**Action item**
The listing below contains a span that opens with the line containing "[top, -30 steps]" and closes with the line containing "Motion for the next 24". Return that span exactly.
START Given information
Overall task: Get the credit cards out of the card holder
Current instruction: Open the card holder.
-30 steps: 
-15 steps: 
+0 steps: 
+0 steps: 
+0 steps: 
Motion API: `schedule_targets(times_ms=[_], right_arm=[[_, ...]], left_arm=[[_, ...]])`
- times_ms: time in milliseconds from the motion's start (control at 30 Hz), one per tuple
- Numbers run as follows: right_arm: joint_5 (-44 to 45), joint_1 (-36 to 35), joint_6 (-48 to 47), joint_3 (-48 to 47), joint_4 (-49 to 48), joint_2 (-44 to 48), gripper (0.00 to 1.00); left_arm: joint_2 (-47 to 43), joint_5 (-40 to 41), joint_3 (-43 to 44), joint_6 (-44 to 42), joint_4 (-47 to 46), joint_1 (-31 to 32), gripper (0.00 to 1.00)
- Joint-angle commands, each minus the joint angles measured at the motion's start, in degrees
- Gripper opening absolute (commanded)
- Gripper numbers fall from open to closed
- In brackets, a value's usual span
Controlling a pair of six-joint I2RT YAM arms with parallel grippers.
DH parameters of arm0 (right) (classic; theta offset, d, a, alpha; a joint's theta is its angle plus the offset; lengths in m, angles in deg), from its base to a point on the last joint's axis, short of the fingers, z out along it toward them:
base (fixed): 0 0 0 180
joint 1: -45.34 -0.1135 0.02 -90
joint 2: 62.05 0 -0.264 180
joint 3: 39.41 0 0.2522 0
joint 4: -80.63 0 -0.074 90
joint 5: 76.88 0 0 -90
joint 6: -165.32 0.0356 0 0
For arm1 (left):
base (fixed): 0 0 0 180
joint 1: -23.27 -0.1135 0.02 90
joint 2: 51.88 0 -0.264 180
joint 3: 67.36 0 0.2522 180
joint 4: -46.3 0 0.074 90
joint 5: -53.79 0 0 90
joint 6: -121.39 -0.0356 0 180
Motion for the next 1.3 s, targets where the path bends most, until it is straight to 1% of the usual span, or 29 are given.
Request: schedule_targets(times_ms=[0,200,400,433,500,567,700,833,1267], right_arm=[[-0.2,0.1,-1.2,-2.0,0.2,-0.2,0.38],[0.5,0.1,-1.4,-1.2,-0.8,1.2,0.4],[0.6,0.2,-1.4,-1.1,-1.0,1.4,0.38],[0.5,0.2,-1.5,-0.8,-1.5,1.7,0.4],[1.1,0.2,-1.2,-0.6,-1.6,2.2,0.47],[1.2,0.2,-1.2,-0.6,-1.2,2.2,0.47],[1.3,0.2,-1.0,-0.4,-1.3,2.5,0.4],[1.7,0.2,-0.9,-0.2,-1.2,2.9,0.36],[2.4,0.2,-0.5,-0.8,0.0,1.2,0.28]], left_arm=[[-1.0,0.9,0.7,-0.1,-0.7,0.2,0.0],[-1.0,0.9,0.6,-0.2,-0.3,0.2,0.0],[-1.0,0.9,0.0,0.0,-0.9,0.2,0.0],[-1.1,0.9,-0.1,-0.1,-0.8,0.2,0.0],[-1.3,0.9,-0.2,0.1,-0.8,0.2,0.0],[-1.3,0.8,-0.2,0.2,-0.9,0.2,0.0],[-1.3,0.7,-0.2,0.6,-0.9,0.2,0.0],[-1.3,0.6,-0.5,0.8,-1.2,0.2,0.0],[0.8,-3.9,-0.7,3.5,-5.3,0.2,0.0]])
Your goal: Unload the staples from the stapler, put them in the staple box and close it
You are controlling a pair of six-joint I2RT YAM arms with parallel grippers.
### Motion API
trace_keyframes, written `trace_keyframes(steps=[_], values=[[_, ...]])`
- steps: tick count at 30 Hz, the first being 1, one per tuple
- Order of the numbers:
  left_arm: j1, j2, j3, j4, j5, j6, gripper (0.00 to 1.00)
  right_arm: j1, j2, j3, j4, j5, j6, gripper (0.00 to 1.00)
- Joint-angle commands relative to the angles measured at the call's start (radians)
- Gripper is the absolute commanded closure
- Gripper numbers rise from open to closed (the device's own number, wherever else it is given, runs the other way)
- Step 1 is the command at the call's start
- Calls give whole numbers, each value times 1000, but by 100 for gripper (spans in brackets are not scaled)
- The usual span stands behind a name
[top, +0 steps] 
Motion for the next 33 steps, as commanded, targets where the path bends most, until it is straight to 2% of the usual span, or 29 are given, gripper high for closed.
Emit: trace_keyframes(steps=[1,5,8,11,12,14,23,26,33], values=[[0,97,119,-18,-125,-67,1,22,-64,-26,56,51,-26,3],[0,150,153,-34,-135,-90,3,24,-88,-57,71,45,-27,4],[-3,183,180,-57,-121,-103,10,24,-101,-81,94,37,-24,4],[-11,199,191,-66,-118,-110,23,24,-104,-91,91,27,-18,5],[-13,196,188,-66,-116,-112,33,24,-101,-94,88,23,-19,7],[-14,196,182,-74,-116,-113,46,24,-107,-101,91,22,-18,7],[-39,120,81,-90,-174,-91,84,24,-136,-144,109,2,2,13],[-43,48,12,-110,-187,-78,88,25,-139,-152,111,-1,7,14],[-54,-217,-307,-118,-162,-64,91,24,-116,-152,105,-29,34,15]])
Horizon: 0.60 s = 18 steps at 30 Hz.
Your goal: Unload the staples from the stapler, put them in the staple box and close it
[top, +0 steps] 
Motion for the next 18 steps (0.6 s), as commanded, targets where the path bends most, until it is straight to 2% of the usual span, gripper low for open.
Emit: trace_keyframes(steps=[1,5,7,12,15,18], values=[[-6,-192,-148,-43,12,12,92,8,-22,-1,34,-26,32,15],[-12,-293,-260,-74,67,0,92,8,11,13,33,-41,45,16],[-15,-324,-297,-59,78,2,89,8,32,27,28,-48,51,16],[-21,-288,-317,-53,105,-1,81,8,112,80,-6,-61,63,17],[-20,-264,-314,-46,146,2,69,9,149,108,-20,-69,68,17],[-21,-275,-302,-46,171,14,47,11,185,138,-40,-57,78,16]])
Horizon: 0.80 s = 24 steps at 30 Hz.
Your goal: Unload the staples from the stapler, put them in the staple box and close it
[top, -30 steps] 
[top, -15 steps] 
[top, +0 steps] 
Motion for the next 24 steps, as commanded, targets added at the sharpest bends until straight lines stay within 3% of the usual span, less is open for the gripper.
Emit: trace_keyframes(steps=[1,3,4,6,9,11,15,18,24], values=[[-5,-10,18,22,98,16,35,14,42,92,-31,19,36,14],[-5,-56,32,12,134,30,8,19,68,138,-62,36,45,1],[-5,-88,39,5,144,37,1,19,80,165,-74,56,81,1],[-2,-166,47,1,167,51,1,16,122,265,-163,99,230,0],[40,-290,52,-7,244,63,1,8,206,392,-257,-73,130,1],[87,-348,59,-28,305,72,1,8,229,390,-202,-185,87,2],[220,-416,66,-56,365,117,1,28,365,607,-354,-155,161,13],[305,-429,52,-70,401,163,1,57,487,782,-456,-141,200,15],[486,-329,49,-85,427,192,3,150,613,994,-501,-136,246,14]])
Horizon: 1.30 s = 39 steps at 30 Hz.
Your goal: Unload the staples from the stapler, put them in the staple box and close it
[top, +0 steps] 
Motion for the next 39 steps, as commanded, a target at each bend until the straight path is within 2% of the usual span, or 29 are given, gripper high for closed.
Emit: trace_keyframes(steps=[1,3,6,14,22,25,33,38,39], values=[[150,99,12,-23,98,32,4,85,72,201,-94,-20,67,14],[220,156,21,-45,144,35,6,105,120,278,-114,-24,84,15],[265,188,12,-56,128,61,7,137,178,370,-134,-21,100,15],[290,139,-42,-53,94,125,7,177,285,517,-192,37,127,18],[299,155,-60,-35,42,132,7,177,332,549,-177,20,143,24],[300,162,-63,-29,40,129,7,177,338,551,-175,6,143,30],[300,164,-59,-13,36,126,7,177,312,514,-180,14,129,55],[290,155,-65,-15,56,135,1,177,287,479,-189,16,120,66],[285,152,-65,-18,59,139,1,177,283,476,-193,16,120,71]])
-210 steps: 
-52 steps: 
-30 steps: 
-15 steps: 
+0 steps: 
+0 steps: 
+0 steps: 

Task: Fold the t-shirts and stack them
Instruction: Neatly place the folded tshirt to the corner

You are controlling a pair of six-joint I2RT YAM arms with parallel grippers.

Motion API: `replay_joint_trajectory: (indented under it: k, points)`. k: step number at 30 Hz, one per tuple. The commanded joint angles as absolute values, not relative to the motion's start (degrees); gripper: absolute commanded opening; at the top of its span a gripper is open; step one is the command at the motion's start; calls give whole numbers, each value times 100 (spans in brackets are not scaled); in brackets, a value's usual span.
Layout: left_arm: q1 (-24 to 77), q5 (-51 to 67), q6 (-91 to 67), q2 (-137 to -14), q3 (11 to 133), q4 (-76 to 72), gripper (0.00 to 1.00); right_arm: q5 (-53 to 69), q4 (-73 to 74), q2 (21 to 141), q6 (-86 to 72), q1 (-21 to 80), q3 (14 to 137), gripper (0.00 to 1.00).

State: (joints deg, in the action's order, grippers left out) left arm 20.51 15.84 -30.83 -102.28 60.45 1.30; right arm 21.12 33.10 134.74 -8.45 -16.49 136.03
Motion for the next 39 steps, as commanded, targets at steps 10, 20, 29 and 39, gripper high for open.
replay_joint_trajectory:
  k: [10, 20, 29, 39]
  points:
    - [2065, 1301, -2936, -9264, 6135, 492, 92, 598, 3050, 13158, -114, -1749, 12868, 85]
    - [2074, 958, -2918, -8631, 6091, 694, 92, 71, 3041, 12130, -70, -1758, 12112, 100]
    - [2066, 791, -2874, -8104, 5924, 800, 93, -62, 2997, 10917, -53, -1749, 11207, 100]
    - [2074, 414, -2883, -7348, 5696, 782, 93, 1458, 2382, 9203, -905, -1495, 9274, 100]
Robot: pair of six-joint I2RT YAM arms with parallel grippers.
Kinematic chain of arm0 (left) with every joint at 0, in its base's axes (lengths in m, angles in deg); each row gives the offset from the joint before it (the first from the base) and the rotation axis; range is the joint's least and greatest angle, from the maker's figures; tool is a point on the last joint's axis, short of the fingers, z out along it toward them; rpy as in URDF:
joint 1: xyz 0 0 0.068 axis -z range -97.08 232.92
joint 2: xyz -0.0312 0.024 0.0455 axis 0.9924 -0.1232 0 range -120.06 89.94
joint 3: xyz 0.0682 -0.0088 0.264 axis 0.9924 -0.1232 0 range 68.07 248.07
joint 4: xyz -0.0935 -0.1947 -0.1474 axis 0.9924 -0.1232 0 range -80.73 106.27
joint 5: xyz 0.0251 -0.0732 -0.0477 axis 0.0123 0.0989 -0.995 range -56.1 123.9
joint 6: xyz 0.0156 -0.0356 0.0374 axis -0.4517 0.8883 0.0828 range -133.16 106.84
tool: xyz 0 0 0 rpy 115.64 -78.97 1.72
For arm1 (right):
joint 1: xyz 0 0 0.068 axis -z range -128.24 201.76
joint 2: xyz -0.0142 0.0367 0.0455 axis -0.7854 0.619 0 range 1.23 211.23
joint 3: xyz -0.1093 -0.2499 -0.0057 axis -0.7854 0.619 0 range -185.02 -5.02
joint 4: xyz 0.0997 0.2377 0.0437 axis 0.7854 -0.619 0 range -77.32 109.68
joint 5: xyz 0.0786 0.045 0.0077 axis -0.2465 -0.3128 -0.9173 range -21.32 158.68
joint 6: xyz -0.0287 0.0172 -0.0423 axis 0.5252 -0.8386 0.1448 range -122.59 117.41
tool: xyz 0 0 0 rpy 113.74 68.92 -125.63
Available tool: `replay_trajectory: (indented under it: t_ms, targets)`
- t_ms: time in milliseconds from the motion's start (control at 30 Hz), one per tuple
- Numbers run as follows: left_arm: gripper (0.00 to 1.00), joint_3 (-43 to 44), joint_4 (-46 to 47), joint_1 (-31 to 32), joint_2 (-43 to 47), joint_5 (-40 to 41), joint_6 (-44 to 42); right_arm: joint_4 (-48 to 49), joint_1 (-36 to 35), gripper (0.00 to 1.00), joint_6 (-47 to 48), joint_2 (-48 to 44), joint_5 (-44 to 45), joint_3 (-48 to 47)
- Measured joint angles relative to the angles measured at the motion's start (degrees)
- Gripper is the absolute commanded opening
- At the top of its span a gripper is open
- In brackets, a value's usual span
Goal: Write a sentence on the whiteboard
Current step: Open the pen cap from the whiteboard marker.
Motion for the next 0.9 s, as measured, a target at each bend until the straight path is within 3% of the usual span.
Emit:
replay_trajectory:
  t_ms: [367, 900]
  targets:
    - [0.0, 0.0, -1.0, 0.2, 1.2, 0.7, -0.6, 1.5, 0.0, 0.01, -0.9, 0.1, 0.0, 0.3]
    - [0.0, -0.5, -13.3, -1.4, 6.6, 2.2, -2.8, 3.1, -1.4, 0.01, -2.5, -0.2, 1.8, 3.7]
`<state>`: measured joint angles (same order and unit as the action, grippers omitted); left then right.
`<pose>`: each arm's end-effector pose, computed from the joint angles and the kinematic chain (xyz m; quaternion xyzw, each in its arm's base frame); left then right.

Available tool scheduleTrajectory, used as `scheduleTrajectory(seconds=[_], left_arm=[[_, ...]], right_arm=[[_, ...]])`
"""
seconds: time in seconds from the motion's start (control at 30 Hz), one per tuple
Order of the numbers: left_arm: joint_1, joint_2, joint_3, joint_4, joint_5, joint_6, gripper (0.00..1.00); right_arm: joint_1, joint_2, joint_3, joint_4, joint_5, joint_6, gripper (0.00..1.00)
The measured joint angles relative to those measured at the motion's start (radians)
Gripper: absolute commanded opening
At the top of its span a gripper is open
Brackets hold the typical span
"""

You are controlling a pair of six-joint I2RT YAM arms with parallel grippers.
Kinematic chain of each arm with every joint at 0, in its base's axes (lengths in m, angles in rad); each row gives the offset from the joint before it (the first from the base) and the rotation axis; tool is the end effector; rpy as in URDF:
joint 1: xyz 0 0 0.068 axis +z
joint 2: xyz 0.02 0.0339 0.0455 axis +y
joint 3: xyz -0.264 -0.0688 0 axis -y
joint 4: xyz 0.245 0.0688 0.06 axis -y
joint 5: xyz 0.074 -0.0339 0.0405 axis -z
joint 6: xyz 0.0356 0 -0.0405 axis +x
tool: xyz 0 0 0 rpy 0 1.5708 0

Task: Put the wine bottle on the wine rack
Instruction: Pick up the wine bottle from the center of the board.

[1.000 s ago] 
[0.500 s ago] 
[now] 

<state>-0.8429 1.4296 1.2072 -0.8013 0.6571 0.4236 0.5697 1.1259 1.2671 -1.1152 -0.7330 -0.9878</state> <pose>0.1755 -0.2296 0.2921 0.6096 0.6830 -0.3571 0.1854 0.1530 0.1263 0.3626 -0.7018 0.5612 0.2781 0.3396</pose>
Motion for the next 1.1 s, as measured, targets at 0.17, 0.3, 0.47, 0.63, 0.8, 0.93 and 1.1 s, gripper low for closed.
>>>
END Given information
**Exercise output**
[top, -30 steps] 
[top, -15 steps] 
[top, +0 steps] 
Motion for the next 24 steps, as commanded, targets added at the sharpest bends until straight lines stay within 3% of the usual span, less is open for the gripper.

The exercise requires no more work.